*Exercise objective*.
Going from the top of the listing below to the line that holds "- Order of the", reproduce each line exactly; no pictures.

*Supplied data*.
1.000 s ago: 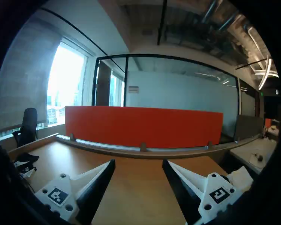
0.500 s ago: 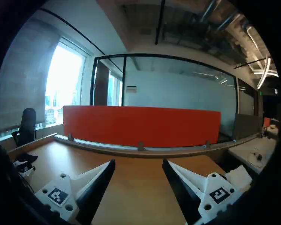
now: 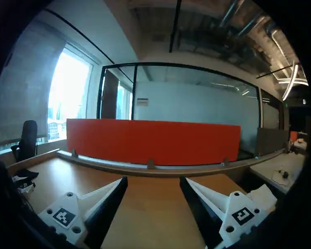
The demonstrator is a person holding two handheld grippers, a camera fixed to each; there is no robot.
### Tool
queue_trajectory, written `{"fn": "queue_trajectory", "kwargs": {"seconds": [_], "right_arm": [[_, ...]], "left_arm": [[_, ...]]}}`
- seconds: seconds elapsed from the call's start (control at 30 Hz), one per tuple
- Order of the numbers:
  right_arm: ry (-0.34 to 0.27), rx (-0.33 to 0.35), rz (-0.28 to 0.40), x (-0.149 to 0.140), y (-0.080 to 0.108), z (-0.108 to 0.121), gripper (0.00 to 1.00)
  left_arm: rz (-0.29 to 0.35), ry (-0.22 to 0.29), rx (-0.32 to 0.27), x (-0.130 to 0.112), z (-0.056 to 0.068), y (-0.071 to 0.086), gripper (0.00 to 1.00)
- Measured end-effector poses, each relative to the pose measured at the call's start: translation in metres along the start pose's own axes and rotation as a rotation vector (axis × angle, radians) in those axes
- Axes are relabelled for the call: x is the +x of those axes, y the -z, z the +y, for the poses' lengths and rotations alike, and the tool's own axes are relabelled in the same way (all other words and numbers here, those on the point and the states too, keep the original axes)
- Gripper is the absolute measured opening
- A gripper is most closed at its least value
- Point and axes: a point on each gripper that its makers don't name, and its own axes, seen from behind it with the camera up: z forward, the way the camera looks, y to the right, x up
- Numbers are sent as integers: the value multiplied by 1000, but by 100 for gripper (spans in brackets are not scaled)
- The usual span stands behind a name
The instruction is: Fold towel
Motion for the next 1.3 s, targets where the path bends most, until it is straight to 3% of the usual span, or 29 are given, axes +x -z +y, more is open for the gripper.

*Solution for this exercise*.
1.000 s ago: 
0.500 s ago: 
now: 
The demonstrator is a person holding two handheld grippers, a camera fixed to each; there is no robot.
### Tool
queue_trajectory, written `{"fn": "queue_trajectory", "kwargs": {"seconds": [_], "right_arm": [[_, ...]], "left_arm": [[_, ...]]}}`
- seconds: seconds elapsed from the call's start (control at 30 Hz), one per tuple
- Order of the numbers:

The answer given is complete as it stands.